James Pickup

Personal information
- Full name: James Kenneth Pickup
- Born: 25 September 1952 (age 73) Stalybridge, Cheshire, England
- Batting: Right-handed
- Role: Wicket-keeper

Domestic team information
- 1973–1975: Oxford University
- 1972–1985: Cheshire

Career statistics
| Competition | First-class | List A |
| Matches | 3 | 4 |
| Runs scored | 19 | 11 |
| Batting average | 3.16 | 11.00 |
| 100s/50s | –/– | –/– |
| Top score | 14 | 6* |
| Balls bowled | – | – |
| Wickets | – | – |
| Bowling average | – | – |
| 5 wickets in innings | – | – |
| 10 wickets in match | – | – |
| Best bowling | – | – |
| Catches/stumpings | 1/– | 1/2 |
- Source: Cricinfo, 13 April 2011

= James Pickup =

English cricketer (born 1952)

James Kenneth Pickup (born 25 September 1952) is an English former cricketer. Pickup was a right-handed batsman who fielded as a wicket-keeper. He was born in Stalybridge, Cheshire.

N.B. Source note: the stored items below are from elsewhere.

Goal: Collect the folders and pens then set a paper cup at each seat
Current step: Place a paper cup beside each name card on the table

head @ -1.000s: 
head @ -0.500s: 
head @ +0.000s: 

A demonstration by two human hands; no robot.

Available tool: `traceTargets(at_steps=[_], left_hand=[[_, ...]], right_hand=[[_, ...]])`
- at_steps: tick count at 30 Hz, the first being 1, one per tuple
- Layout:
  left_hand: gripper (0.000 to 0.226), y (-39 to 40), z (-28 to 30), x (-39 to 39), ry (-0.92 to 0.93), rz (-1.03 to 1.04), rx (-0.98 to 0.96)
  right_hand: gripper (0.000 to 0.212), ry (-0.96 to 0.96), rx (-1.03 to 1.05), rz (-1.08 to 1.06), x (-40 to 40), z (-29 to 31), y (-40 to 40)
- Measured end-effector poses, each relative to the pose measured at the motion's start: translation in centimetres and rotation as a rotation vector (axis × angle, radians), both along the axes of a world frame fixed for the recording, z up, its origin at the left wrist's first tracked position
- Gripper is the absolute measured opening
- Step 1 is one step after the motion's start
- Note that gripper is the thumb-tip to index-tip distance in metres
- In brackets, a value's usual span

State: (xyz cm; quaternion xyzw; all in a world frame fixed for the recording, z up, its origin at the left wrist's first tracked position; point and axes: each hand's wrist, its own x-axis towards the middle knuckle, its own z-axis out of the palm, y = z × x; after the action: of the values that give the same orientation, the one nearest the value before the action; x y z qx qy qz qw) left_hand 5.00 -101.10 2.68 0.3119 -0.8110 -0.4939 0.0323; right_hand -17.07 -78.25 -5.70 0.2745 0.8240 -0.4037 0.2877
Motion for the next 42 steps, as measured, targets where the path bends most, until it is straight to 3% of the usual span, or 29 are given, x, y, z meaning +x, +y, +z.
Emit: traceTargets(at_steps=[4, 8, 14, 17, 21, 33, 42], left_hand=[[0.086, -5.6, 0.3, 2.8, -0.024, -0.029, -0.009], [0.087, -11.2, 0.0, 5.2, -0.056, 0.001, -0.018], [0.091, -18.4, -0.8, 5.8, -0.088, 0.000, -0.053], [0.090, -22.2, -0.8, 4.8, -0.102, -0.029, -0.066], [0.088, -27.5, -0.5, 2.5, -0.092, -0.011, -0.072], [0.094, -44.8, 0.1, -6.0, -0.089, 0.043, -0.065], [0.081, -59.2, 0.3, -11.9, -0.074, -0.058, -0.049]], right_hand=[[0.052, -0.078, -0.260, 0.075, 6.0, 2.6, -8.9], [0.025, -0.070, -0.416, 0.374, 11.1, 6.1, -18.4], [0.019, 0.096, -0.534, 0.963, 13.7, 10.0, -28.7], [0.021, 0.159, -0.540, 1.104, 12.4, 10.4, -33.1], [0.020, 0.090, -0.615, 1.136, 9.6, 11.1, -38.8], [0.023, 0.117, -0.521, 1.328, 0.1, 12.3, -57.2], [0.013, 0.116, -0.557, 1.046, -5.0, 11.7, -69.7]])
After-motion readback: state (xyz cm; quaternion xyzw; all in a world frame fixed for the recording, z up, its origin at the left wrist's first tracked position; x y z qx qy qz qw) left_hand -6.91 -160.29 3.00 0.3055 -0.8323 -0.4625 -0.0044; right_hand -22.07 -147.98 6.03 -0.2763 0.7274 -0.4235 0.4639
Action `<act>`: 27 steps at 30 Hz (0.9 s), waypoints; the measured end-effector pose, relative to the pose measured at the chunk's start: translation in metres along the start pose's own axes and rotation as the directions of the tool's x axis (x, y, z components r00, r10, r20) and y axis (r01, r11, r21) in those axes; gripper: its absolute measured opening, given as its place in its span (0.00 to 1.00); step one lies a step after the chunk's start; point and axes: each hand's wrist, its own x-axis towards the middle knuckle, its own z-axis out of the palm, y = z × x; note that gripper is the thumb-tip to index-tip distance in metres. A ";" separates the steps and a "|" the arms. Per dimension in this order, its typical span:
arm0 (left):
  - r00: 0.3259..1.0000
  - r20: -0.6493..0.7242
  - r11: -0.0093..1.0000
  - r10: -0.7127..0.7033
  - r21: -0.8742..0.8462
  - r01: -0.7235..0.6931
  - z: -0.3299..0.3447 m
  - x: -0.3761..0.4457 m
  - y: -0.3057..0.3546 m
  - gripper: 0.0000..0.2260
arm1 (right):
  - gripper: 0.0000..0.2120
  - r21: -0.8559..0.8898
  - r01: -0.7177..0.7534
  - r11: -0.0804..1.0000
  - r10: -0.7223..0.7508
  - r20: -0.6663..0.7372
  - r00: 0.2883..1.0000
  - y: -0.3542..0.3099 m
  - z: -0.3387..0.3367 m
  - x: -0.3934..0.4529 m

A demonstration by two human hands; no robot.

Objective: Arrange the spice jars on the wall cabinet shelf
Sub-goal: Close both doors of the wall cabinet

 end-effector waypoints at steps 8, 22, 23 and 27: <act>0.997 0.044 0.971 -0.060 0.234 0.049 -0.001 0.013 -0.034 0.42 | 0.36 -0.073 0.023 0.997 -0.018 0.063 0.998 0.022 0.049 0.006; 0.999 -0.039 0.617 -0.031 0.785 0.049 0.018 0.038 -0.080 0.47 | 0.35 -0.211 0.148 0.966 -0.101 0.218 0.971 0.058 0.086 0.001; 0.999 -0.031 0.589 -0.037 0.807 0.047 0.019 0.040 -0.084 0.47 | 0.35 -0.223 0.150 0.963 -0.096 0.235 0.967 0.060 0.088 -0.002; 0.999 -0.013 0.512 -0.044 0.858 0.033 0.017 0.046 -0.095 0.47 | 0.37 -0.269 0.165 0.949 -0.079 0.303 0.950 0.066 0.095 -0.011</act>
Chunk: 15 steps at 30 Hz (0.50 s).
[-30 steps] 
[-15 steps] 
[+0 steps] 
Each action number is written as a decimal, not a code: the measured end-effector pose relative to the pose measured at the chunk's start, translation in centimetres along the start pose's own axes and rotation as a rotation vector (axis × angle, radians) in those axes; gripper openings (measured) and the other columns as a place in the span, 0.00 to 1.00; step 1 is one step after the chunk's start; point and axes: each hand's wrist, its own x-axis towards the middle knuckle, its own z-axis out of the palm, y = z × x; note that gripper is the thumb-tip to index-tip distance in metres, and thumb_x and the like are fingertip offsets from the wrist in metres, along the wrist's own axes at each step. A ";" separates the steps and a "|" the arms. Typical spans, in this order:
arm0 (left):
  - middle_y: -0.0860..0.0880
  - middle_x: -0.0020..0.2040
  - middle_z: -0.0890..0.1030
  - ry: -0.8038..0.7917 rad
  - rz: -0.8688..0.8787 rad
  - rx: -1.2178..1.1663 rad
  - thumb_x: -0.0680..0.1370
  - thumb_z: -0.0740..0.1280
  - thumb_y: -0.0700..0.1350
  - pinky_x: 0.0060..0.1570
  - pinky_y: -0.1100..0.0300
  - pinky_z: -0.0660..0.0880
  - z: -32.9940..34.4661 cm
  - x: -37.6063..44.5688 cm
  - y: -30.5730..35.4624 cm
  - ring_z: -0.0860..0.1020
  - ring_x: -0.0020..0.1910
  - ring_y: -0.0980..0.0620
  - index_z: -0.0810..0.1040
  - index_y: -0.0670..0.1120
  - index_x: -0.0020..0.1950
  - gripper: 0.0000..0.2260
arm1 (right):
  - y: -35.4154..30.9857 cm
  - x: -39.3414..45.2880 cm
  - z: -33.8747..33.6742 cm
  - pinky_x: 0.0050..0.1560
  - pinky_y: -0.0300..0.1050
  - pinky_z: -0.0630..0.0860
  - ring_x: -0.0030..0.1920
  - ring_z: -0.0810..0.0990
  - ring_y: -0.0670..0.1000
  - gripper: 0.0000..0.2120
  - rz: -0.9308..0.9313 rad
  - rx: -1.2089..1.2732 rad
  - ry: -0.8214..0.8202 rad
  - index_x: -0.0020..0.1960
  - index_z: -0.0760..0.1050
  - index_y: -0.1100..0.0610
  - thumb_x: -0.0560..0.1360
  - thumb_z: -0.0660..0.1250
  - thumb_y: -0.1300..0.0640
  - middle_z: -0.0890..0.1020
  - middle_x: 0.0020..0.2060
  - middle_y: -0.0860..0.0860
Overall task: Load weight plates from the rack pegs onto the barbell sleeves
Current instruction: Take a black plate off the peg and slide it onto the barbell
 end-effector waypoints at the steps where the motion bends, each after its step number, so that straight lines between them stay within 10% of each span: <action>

Pickup made his debut for Cheshire in the 1972 Minor Counties Championship final against the Lancashire Second XI, playing for Cheshire just the once that season. However, the following season he made his first-class debut for Oxford University against Worcestershire. He played two further first-class matches for the university, a further one in 1973 against Sussex and a final one against Somerset in 1975. His brief appearance in first-class cricket was not successful; he scored just 19 runs at a batting average of 3.16, with a high score of 14. Pickup returned to his native county of Cheshire for the 1976 season, where he continued to represent the county in Minor counties cricket till 1985. In total he played 57 Minor Counties Championship matches and 10 MCCA Knockout Trophy matches. He did though play List A cricket upon his return, first representing Cheshire in that format in the 1981 NatWest Trophy against Hampshire. He represented the county in three further List A matches, the last coming against Yorkshire in the 1985 NatWest Trophy. In his four List A matches, he scored 11 runs. Behind the stumps he took a single catch and made a single stumping.